The piece opens with the image of a blonde wig sitting atop a watermelon. It floats mid-air before it’s dropped, splatted centre-stage. As Lauren chops dozens of tomatoes and drops them into an oversized cauldron, one of her minions (Pink Princess Krista Vuori) is told to tape it back together. Over a sprawling and messy ninety minutes, The Famous barks orders to her team of servant-like performers as they voyage through a twisted fairytale land of vomiting princesses, green-faced, blonde-wigged twins and scantily clad men who sit in the wings looking on throughout proceedings.

The piece is hooked on the dark tale of ‘Little Bitch’: a fairytale that begins with a little girl obediently washing, cleaning and cooking for her father in their woodland home and finishes with her sexually ravaging and being ravaged. Throughout the performance we’re presented with the contradictions that permeate our society’s presentation and expectations of women. So we get Lucy McCormick (co-founder of GETINTHEBACKOFTHEVAN) gyrating in a revealing bikini acting out a sexy death scene. The Famous nonchalantly bursts balloons of tomato juice all over herself by whacking them against a knife held to her groin before urinating on one of her minions, and, later, is strung up by her feet like a piece of meat and eats a hamburger.

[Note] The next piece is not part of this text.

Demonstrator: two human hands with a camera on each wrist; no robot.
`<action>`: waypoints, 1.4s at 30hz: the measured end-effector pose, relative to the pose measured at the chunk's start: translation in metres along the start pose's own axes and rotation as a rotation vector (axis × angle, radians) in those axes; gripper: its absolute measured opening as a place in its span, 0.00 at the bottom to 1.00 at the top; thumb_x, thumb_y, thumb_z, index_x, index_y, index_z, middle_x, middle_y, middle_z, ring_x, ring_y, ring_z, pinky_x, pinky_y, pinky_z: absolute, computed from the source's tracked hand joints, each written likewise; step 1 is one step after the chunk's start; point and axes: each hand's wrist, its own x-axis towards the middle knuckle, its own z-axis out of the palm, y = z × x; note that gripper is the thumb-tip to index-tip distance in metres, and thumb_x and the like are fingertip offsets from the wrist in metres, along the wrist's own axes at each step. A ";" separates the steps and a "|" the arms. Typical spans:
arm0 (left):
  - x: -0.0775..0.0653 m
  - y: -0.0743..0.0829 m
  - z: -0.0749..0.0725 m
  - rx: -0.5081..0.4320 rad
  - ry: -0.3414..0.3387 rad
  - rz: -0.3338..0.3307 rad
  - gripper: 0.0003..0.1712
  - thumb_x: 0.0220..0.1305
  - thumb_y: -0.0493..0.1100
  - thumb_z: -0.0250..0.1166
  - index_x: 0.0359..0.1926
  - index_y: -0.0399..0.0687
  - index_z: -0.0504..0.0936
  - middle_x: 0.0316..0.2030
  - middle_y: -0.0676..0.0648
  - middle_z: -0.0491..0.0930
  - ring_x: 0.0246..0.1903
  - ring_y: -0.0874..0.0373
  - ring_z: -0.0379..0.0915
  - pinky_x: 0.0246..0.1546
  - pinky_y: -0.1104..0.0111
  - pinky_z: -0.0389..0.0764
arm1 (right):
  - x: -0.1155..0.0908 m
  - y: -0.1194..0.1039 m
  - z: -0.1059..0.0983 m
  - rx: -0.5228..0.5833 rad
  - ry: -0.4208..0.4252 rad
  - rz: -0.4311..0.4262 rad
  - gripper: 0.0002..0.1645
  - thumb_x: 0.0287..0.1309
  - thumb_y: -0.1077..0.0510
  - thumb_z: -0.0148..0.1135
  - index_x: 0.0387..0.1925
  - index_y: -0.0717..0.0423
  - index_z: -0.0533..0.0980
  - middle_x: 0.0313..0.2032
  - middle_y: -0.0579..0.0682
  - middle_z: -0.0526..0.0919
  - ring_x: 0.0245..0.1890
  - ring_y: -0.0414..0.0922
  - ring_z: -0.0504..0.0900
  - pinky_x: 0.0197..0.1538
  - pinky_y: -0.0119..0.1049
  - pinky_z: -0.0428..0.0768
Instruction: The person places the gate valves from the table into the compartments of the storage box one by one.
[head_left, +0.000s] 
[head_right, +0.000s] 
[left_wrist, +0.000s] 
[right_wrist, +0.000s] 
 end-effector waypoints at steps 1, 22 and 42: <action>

With the addition of a photographer and live filming of the action, much of the piece ends up feeling like a conventional performance art piece that we can sit back and enjoy – we’ve seen a lot of this before. Although a sequence in which The Famous dons a pair of roller-skates and oversized Bambi headpiece whilst singing ‘A Whole New World’ from Aladdin is a highlight, it’s not until the final sequence that the piece emotionally connects. Swathed in a mane of blonde hair and clutching her taped together watermelon, The Famous sings along to Leona Lewis’ song ‘Happy’ on loop. Calling on her Woodland Friends, a chorus of bodies in various states of nudity arrive to bravely, hilariously and movingly dance their way through Leona’s song before firing rolls of toilet paper, like fireworks, onto her body. It’s funny and gentle, exhilarating and genuine; a thoughtful and memorable finale.